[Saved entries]
+-------+
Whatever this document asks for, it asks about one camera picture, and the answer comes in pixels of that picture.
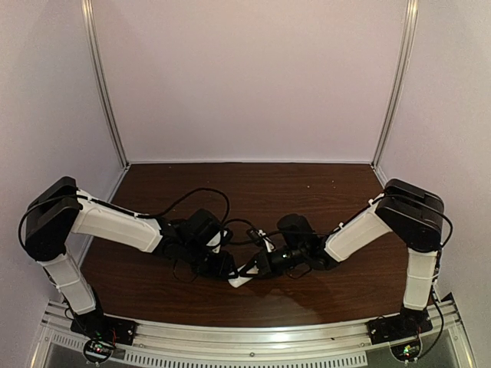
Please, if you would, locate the white remote control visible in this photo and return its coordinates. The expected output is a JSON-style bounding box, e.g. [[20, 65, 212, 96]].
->
[[228, 276, 252, 288]]

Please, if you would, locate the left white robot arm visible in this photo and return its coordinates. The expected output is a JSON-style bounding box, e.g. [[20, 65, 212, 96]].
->
[[18, 176, 239, 331]]

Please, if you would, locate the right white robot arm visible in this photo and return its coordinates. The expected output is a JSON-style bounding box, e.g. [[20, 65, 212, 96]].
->
[[230, 179, 446, 330]]

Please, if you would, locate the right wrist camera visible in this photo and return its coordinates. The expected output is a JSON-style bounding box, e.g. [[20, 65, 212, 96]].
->
[[246, 228, 275, 253]]

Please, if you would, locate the right black cable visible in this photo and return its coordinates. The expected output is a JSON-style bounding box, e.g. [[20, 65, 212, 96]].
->
[[222, 218, 346, 246]]

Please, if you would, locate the black cable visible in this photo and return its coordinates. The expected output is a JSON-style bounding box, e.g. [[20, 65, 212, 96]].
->
[[222, 218, 346, 246], [18, 186, 231, 250]]

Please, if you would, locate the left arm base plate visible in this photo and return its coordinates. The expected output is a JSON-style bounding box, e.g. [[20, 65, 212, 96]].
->
[[70, 314, 137, 346]]

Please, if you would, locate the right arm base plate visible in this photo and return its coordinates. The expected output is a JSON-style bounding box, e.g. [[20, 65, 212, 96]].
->
[[366, 311, 433, 345]]

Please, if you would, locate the aluminium front rail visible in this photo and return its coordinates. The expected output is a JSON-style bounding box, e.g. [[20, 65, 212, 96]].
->
[[28, 301, 476, 367]]

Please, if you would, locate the left black cable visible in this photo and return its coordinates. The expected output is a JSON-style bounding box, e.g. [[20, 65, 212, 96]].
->
[[18, 186, 231, 250]]

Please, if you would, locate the left aluminium frame post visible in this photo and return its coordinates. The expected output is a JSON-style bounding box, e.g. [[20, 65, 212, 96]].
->
[[81, 0, 130, 169]]

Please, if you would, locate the aluminium frame post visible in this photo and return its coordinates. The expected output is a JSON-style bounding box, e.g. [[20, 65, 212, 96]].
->
[[371, 0, 419, 170], [81, 0, 130, 169]]

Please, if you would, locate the right aluminium frame post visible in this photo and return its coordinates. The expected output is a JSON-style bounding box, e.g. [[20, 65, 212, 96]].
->
[[371, 0, 419, 170]]
+-------+
● AIM OF THE TASK
How many lines in the data contain the string "plate"? Respond with the number only.

● ANSWER FOR THE TASK
2